The I Stage, the Festival’s second stage, boasted a slew of younger acts who delivered live experiences that were enough to make a musical optimist of you. Warp’s Mount Kimbie have been criticised of being an unknown entity when it comes to festival appearances, but their early-morning set, though nonplussed, was aggressive and cyclical, boasting a stream of songs from their latest record Cold Spring Fault Less Youth. Money, Wave Machines, and songsmith Dan Croll demanded attention with their impressive slots, but the most captivating of all was Liverpudlian quintet, Outfit. Their crafted brand of angular pop songs was unpredictable, rhythmical and forthright, reminiscent of the Talking Heads.

When enjoying a number of anecdotes from Tim Burgess at the packed diner he ran - Tim's Peak - it dawned on me how the support for this Festival rains in from all directions. John Cooper Clarke’s hilarious Alzheimer quips and succinct poetry weaves in with acts like Guy Garvey, Andrew Weatherall and the surprisingly-impressive Johnny Marr somehow rather fittingly. The potency and potential of 6 has obviously inspired those to be attracted to it and, in turn, has established one of the strangest complexions on the face of the UK’s festival scene.

In the Sunday rain, Chic grooved, jived and kicked their way through an evening which made the biggest crowd of the weekend “Freak!” ‘Let’s Dance’, ‘Good Times’, ‘We Are Family’ these transcendental songs are as thoroughly impressive and defining as any you can imagine, conjuring a kind of camaraderie that you’ll seldom see at any live show. As the crew invades, Stage No. 6 became Studio 54 and we were at the biggest disco party North Wales has seen in millennia.

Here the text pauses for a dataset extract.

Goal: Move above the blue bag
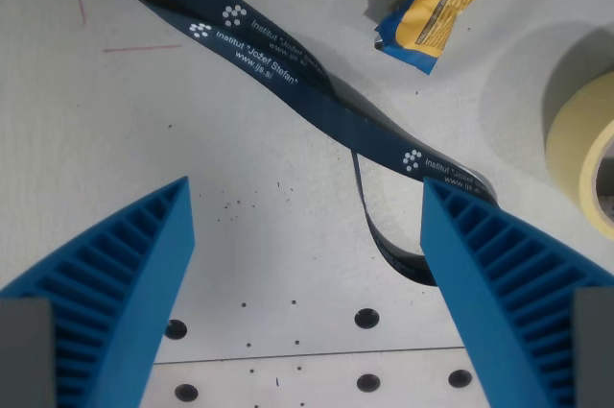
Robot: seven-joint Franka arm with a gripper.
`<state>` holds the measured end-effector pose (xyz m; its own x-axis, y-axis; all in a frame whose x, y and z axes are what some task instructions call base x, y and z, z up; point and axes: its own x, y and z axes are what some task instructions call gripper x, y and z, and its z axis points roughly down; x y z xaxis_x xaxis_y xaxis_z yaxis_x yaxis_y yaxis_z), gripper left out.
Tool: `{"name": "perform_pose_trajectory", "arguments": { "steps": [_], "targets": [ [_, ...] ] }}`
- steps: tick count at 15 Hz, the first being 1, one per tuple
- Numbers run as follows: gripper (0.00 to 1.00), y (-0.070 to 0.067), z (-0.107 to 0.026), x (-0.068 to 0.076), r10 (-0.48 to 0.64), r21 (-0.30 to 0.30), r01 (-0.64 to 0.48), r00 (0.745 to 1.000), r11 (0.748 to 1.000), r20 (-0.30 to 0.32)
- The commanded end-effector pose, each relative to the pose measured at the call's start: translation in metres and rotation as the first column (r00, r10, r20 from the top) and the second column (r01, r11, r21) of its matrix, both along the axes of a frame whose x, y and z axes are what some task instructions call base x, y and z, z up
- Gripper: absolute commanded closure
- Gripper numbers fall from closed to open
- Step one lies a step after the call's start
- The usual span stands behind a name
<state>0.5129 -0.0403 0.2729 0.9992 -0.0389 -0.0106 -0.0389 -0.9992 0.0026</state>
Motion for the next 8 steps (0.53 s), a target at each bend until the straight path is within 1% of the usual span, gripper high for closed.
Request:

Between 6’s headliners there was indulgence, assertion, intimacy and brilliance. Though James Blake’s set on Friday was soulful and sparingly capturing, both My Bloody Valentine’s exclusive festival appearance and Manic Street Preachers’ “dream come true” hometown return made for distinctive sets.

A pair of complimentary earplugs for every audience member wasn’t enough to bludgeon the jagged body of My Bloody Valentine’s two hours.  Colm O Ciosoig’s authoritative solos decorate as the other trio gaze downward; creating an energy which is so different to any other band touring today. Whether they had you when ‘I Only Said’ began or ‘When You Sleep’, My Bloody Valentine’s salient performance is a Summer highlight for the majority standing. Manic Street Preachers’ appearance was something different though. Hours before their new record, ‘Rewind The Film’ was released, the group were entangled with a transfixed crowd, bringing Festival Number 6 to a close. In a set which danced between material from their 15-year-old record, This Is My Truth Tell Me Yours, to hits like ‘You Stole The Sun from My Heart’, with the same unmistakable sincerity that was present throughout the weekend.